Task requirements —
Where the data below shows a picture, leave that picture out and copy the rest exactly.
◇ ◇ ◇ ◇ ◇
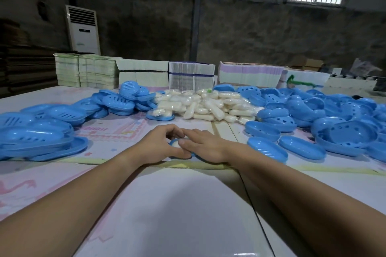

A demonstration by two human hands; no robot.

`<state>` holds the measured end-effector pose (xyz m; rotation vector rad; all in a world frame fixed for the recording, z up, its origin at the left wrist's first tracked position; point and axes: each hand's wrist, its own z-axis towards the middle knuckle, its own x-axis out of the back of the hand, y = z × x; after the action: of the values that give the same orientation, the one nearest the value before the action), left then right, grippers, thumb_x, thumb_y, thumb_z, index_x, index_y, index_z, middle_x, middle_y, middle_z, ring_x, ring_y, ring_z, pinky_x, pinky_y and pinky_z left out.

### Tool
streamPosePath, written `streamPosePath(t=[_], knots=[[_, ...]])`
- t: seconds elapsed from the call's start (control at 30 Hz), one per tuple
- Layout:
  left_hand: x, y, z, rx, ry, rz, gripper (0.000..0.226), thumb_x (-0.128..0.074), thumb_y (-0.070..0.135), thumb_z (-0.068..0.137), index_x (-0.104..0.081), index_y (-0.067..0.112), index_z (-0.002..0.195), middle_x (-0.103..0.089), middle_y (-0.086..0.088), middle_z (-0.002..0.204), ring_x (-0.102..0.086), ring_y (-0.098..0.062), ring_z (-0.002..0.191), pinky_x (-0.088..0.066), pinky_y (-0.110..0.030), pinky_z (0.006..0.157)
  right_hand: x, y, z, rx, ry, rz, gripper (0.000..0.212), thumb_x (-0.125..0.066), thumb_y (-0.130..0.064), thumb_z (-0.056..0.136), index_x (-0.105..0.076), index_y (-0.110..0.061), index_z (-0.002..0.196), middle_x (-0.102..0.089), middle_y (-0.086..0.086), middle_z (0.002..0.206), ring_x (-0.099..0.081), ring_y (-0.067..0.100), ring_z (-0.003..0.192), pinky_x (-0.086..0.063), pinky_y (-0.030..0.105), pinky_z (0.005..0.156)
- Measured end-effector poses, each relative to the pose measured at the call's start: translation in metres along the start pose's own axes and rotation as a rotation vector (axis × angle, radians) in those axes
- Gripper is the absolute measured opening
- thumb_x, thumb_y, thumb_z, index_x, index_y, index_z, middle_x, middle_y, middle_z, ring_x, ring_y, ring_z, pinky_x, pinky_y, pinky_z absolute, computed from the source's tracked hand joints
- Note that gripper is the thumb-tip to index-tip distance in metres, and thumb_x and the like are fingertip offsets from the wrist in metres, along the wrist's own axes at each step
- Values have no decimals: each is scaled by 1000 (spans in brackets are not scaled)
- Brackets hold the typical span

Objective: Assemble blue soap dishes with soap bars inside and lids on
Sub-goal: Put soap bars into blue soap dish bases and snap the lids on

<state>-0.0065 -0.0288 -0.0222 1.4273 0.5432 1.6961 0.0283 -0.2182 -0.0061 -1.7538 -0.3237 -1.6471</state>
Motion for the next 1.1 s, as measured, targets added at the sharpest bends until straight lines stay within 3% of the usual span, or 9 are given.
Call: streamPosePath(t=[0.2,0.3,0.4,0.47,0.53,0.6,0.7,0.87,1.1], knots=[[-1,-2,1,-10,-4,36,51,-87,59,48,-70,40,93,-70,18,100,-62,2,95,-42,-17,74,-2,0,-3,-2,64,89,52,-38,-53,99,-38,-34,147,-44,2,149,-36,25,136,-28,48,113],[0,-2,0,-1,-20,82,44,-90,53,60,-70,40,97,-67,17,101,-60,9,87,-42,-11,68,10,9,-10,-31,316,181,47,-47,-45,99,-49,-27,142,-48,0,147,-39,20,136,-29,36,112],[0,2,-2,21,-64,122,39,-89,48,69,-70,43,103,-61,25,106,-56,11,89,-41,-9,68,30,35,-18,-263,546,-83,44,-51,-37,96,-50,-26,138,-51,5,142,-42,27,130,-37,45,106],[-4,8,-4,4,-107,146,39,-86,50,70,-68,48,105,-58,28,114,-54,7,103,-41,-9,76,36,54,-25,-493,468,-294,48,-50,-37,93,-45,-26,140,-45,7,144,-36,32,132,-33,50,106],[-10,12,-5,-37,-133,145,38,-85,51,71,-67,50,105,-59,24,122,-55,3,113,-44,-11,88,36,67,-31,-654,345,-325,48,-50,-36,93,-44,-26,139,-44,8,144,-32,34,134,-32,52,105],[-14,13,-7,-64,-142,138,36,-83,53,71,-66,53,103,-57,23,123,-54,3,115,-46,-14,97,35,73,-33,-702,284,-299,39,-50,-32,92,-52,-25,131,-52,7,136,-42,32,127,-34,48,101],[-14,12,-9,-78,-167,153,45,-74,67,67,-61,60,109,-55,17,126,-50,-2,120,-45,-24,105,36,68,-30,-603,337,-314,27,-55,-25,88,-63,-28,114,-63,4,117,-54,28,112,-37,44,97],[-15,8,-5,-98,-117,194,51,-69,73,67,-62,53,113,-62,19,120,-55,-7,114,-50,-38,101,33,51,-23,-374,440,-303,44,-63,-19,82,-56,-34,123,-64,4,110,-52,25,108,-40,38,84],[-15,6,-4,-78,-85,221,58,-65,81,62,-62,53,113,-64,19,117,-56,-8,112,-50,-39,100,37,33,-25,-47,615,259,48,-62,-2,86,-61,-36,121,-57,-2,90,-54,12,80,-50,31,77]])
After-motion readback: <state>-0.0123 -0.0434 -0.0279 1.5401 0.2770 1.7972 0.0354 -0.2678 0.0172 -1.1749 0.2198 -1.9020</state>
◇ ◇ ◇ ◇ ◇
Task response —
A demonstration by two human hands; no robot.

`<state>` holds the measured end-effector pose (xyz m; rotation vector rad; all in a world frame fixed for the recording, z up, its origin at the left wrist's first tracked position; point and axes: each hand's wrist, its own z-axis towards the middle knuckle, its own x-axis out of the back of the hand, y = z × x; after the action: of the values that give the same orientation, the one nearest the value before the action), left then right, grippers, thumb_x, thumb_y, thumb_z, index_x, index_y, index_z, middle_x, middle_y, middle_z, ring_x, ring_y, ring_z, pinky_x, pinky_y and pinky_z left out.

### Tool
streamPosePath, written `streamPosePath(t=[_], knots=[[_, ...]])`
- t: seconds elapsed from the call's start (control at 30 Hz), one per tuple
- Layout:
  left_hand: x, y, z, rx, ry, rz, gripper (0.000..0.226), thumb_x (-0.128..0.074), thumb_y (-0.070..0.135), thumb_z (-0.068..0.137), index_x (-0.104..0.081), index_y (-0.067..0.112), index_z (-0.002..0.195), middle_x (-0.103..0.089), middle_y (-0.086..0.088), middle_z (-0.002..0.204), ring_x (-0.102..0.086), ring_y (-0.098..0.062), ring_z (-0.002..0.191), pinky_x (-0.088..0.066), pinky_y (-0.110..0.030), pinky_z (0.006..0.157)
  right_hand: x, y, z, rx, ry, rz, gripper (0.000..0.212), thumb_x (-0.125..0.066), thumb_y (-0.130..0.064), thumb_z (-0.056..0.136), index_x (-0.105..0.076), index_y (-0.110..0.061), index_z (-0.002..0.196), middle_x (-0.102..0.089), middle_y (-0.086..0.086), middle_z (0.002..0.206), ring_x (-0.099..0.081), ring_y (-0.067..0.100), ring_z (-0.003..0.192), pinky_x (-0.086..0.063), pinky_y (-0.030..0.105), pinky_z (0.005..0.156)
- Measured end-effector poses, each relative to the pose measured at the call's start: translation in metres along the start pose's own axes and rotation as a rotation vector (axis × angle, radians) in those axes
- Gripper is the absolute measured opening
- thumb_x, thumb_y, thumb_z, index_x, index_y, index_z, middle_x, middle_y, middle_z, ring_x, ring_y, ring_z, pinky_x, pinky_y, pinky_z absolute, computed from the source's tracked hand joints
- Note that gripper is the thumb-tip to index-tip distance in metres, and thumb_x and the like are fingertip offsets from the wrist in metres, along the wrist's own axes at each step
- Values have no decimals: each is scaled by 1000 (spans in brackets are not scaled)
- Brackets hold the typical span

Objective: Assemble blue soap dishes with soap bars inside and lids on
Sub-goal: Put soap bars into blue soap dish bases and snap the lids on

<state>-0.0065 -0.0288 -0.0222 1.4273 0.5432 1.6961 0.0283 -0.2182 -0.0061 -1.7538 -0.3237 -1.6471</state>
Motion for the next 1.1 s, as measured, targets added at the sharpest bends until straight lines stay within 3% of the usual span, or 9 are given.
Call: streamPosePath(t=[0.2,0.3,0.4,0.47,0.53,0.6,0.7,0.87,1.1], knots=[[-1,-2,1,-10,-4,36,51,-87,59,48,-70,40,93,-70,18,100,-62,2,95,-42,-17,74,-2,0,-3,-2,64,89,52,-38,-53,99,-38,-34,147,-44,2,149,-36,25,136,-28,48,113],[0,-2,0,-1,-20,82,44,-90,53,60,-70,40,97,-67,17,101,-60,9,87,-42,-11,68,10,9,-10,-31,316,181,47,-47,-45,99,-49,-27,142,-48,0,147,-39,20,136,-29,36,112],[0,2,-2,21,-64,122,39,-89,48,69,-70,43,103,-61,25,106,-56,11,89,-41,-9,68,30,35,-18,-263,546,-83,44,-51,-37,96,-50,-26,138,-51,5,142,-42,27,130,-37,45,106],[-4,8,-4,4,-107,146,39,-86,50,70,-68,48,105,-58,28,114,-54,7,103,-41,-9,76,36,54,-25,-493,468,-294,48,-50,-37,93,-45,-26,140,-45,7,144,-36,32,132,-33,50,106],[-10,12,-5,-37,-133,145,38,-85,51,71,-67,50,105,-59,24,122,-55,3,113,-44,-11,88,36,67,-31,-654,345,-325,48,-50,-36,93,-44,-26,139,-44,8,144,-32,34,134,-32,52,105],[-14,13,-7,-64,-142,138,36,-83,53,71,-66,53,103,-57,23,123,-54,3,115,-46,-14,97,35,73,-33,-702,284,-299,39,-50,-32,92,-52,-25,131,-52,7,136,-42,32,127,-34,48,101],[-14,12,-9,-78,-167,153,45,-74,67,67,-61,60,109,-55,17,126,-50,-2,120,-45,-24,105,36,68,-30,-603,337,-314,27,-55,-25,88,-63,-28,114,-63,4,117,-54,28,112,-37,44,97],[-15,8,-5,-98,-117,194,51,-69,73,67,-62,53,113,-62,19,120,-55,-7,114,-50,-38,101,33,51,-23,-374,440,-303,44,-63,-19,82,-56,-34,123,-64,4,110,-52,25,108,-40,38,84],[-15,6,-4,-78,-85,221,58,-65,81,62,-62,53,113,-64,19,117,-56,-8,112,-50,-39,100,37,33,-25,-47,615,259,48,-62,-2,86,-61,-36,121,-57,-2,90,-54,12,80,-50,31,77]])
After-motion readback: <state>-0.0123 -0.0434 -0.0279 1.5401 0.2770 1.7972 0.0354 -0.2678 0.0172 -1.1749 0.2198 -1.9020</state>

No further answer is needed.